- _ABOUT THIS EXERCISE_
Reproduce exactly the line with "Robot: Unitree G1" and the lines after it. Stop at the last line of the data and include nothing else.

- _DATA PROVIDED_
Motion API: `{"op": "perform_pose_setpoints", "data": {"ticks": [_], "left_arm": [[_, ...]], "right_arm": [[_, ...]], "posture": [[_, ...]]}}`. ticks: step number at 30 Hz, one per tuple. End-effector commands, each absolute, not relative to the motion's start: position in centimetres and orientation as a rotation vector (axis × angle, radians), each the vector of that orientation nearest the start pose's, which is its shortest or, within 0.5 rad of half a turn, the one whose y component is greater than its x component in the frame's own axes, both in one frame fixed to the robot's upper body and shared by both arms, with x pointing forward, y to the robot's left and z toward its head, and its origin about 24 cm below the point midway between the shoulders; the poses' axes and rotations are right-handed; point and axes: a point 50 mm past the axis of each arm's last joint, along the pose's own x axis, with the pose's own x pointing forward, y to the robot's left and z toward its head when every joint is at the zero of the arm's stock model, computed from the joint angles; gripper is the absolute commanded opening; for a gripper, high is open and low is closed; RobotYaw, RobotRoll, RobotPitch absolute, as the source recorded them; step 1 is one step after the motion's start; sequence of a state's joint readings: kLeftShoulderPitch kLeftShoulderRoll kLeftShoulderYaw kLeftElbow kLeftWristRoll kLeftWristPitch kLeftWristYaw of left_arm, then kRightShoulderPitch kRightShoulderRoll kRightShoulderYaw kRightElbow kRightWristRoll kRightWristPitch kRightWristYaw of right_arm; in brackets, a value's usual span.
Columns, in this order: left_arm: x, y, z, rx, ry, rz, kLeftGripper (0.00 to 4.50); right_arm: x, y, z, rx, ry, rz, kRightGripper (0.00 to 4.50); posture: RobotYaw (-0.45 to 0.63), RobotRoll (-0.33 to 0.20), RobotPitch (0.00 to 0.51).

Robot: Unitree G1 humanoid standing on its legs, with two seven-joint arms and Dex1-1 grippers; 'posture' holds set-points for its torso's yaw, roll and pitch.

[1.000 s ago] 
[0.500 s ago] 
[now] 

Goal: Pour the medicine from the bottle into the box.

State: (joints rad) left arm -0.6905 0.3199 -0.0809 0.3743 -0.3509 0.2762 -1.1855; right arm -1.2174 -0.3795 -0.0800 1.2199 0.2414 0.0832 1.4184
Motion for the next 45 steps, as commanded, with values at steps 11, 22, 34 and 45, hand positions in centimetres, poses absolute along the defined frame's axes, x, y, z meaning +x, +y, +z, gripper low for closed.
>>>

- _EXERCISE ANSWER_
Robot: Unitree G1 humanoid standing on its legs, with two seven-joint arms and Dex1-1 grippers; 'posture' holds set-points for its torso's yaw, roll and pitch.

[1.000 s ago] 
[0.500 s ago] 
[now] 

Goal: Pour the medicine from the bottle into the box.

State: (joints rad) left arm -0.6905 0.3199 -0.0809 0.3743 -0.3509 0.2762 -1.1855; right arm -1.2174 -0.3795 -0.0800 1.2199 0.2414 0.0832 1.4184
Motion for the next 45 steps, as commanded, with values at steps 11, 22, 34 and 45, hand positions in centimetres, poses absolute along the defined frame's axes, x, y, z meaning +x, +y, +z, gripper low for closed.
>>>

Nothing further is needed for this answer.